→ Work instruction:
Go through the listing below from its first line and repeat each line exactly, ending at the line containing "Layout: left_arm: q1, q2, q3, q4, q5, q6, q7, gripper" and including it.

→ Material provided:
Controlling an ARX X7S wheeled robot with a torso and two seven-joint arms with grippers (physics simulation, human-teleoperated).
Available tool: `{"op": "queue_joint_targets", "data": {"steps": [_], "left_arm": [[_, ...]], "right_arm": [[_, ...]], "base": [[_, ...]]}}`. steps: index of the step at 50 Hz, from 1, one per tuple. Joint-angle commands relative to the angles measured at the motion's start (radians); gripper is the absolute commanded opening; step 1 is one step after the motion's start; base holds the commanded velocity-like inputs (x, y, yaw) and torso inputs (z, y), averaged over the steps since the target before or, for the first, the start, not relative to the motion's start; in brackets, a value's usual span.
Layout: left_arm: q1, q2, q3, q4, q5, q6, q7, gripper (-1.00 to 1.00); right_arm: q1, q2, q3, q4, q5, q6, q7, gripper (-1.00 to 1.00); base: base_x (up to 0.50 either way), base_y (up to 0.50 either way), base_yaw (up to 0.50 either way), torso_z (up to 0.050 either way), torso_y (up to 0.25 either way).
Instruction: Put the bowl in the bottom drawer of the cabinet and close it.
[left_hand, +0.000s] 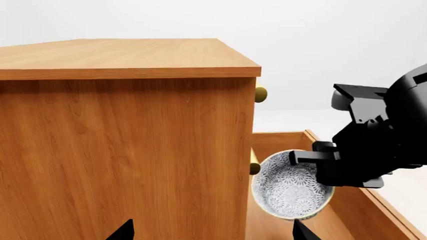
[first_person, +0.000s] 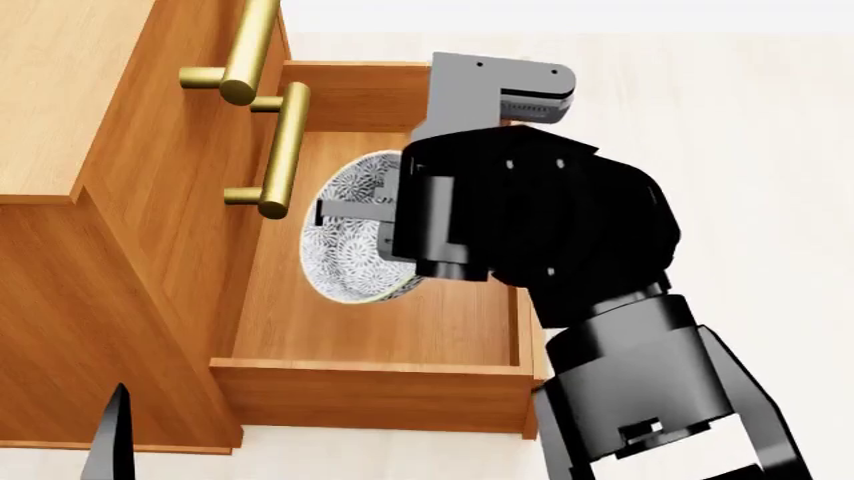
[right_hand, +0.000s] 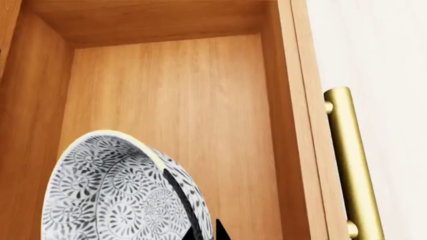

→ Result of this exercise:
Controlling an ARX X7S wheeled robot with a torso and two seven-joint arms with grippers (physics simulation, human-teleoperated).
Available tool: `{"op": "queue_joint_targets", "data": {"steps": [_], "left_arm": [[_, ...]], "right_arm": [[_, ...]], "base": [[_, ...]]}}`. steps: index of the step at 50 Hz, from 1, one per tuple. Joint-angle commands relative to the angles measured at the motion's start (radians); gripper is the absolute commanded opening; step 1 is one step after the motion's start; base holds the commanded velocity-like inputs (x, y, yaw) and torso inputs (z, y), averaged over the steps since the target before or, for the first, the start, not relative to the motion's start; in brackets, a value's usual span.
Layout: left_arm: q1, q2, q3, q4, q5, q6, q7, gripper (-1.00 to 1.00); right_arm: q1, q2, q3, q4, q5, q6, q7, gripper (-1.00 to 1.00); base: base_x (up to 0.50 either way), base_y (up to 0.50 either way), base_yaw (up to 0.50 either way), torso_z (up to 0.050 either way), torso_y (up to 0.25 either way).

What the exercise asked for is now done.